• [What is being asked] Below is some data; print it all back exactly.

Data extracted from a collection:
^^^^^^^^
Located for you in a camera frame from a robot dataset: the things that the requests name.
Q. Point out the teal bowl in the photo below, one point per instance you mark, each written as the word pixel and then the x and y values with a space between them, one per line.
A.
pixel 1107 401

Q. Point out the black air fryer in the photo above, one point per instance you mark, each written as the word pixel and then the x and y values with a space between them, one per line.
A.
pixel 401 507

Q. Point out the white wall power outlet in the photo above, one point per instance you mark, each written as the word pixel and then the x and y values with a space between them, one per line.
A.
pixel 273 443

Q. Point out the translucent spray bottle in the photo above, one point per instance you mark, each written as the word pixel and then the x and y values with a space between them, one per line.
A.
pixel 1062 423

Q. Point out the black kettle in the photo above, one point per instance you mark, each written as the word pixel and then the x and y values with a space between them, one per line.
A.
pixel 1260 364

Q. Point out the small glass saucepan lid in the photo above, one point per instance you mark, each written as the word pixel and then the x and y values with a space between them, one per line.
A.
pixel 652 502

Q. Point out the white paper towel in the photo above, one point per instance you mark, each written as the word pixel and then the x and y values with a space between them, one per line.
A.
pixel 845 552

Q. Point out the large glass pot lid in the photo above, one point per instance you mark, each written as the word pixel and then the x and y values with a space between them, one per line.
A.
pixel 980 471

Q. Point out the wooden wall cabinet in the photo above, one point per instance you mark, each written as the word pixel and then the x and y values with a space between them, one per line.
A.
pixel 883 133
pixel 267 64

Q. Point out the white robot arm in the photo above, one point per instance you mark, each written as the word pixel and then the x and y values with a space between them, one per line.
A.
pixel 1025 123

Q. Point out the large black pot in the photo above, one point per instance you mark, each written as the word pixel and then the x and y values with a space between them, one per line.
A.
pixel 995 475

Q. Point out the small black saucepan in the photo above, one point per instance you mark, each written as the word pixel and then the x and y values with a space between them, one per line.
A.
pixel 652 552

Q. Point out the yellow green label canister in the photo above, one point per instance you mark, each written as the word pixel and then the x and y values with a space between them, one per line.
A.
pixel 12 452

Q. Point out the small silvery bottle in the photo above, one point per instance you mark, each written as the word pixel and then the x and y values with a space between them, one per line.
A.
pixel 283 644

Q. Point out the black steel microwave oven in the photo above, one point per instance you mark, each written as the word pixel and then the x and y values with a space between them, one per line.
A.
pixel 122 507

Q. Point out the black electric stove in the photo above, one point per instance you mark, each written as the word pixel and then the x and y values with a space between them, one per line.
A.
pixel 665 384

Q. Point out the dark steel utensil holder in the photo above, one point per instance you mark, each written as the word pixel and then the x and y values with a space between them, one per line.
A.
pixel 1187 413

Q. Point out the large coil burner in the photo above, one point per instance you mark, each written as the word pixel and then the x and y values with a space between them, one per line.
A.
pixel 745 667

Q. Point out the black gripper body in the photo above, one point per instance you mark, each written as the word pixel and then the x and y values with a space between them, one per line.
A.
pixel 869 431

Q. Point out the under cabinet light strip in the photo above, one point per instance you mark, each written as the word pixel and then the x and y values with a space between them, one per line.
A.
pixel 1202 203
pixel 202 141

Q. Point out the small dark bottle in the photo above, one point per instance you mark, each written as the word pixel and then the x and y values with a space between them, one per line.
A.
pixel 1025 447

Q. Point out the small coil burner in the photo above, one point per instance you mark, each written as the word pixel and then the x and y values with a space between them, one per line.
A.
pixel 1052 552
^^^^^^^^
• [Output below]
Located for you in a camera frame from a robot dataset: the things that the requests name.
Q. Point out the teal bowl in the photo below, one point per instance you mark, each written as the word pixel and then the x and y values with a space between them, one per line.
A.
pixel 1107 401

Q. Point out the black air fryer in the photo above, one point per instance you mark, each written as the word pixel and then the x and y values with a space between them, one per line.
A.
pixel 401 507

Q. Point out the white wall power outlet in the photo above, one point per instance you mark, each written as the word pixel and then the x and y values with a space between them, one per line.
A.
pixel 273 443

Q. Point out the translucent spray bottle in the photo above, one point per instance you mark, each written as the word pixel and then the x and y values with a space between them, one per line.
A.
pixel 1062 423

Q. Point out the black kettle in the photo above, one point per instance you mark, each written as the word pixel and then the x and y values with a space between them, one per line.
A.
pixel 1260 364

Q. Point out the small glass saucepan lid in the photo above, one point per instance you mark, each written as the word pixel and then the x and y values with a space between them, one per line.
A.
pixel 652 502

Q. Point out the white paper towel in the photo above, one point per instance you mark, each written as the word pixel and then the x and y values with a space between them, one per line.
A.
pixel 845 552

Q. Point out the large glass pot lid in the photo above, one point per instance you mark, each written as the word pixel and then the x and y values with a space between them, one per line.
A.
pixel 980 471

Q. Point out the wooden wall cabinet in the photo above, one point per instance you mark, each written as the word pixel and then the x and y values with a space between them, one per line.
A.
pixel 883 133
pixel 267 64

Q. Point out the white robot arm in the photo above, one point per instance you mark, each written as the word pixel and then the x and y values with a space between them, one per line.
A.
pixel 1025 123

Q. Point out the large black pot in the photo above, one point per instance you mark, each written as the word pixel and then the x and y values with a space between them, one per line.
A.
pixel 995 475

Q. Point out the small black saucepan in the photo above, one point per instance you mark, each written as the word pixel and then the x and y values with a space between them, one per line.
A.
pixel 652 552

Q. Point out the yellow green label canister in the photo above, one point per instance you mark, each written as the word pixel and then the x and y values with a space between them, one per line.
A.
pixel 12 452

Q. Point out the small silvery bottle in the photo above, one point per instance you mark, each written as the word pixel and then the x and y values with a space between them, one per line.
A.
pixel 283 644

Q. Point out the black steel microwave oven in the photo above, one point per instance you mark, each written as the word pixel and then the x and y values with a space between them, one per line.
A.
pixel 122 507

Q. Point out the black electric stove in the photo above, one point per instance you mark, each written as the word pixel and then the x and y values with a space between them, one per line.
A.
pixel 665 384

Q. Point out the dark steel utensil holder in the photo above, one point per instance you mark, each written as the word pixel and then the x and y values with a space between them, one per line.
A.
pixel 1187 413

Q. Point out the large coil burner in the photo above, one point per instance you mark, each written as the word pixel and then the x and y values with a space between them, one per line.
A.
pixel 745 667

Q. Point out the black gripper body in the photo above, one point per instance you mark, each written as the word pixel and then the x and y values with a space between them, one per line.
A.
pixel 869 431

Q. Point out the under cabinet light strip in the photo above, one point per instance you mark, each written as the word pixel and then the x and y values with a space between them, one per line.
A.
pixel 1202 203
pixel 202 141

Q. Point out the small dark bottle in the photo above, one point per instance you mark, each written as the word pixel and then the x and y values with a space between them, one per line.
A.
pixel 1025 447

Q. Point out the small coil burner in the photo above, one point per instance you mark, each written as the word pixel and then the x and y values with a space between them, one per line.
A.
pixel 1052 552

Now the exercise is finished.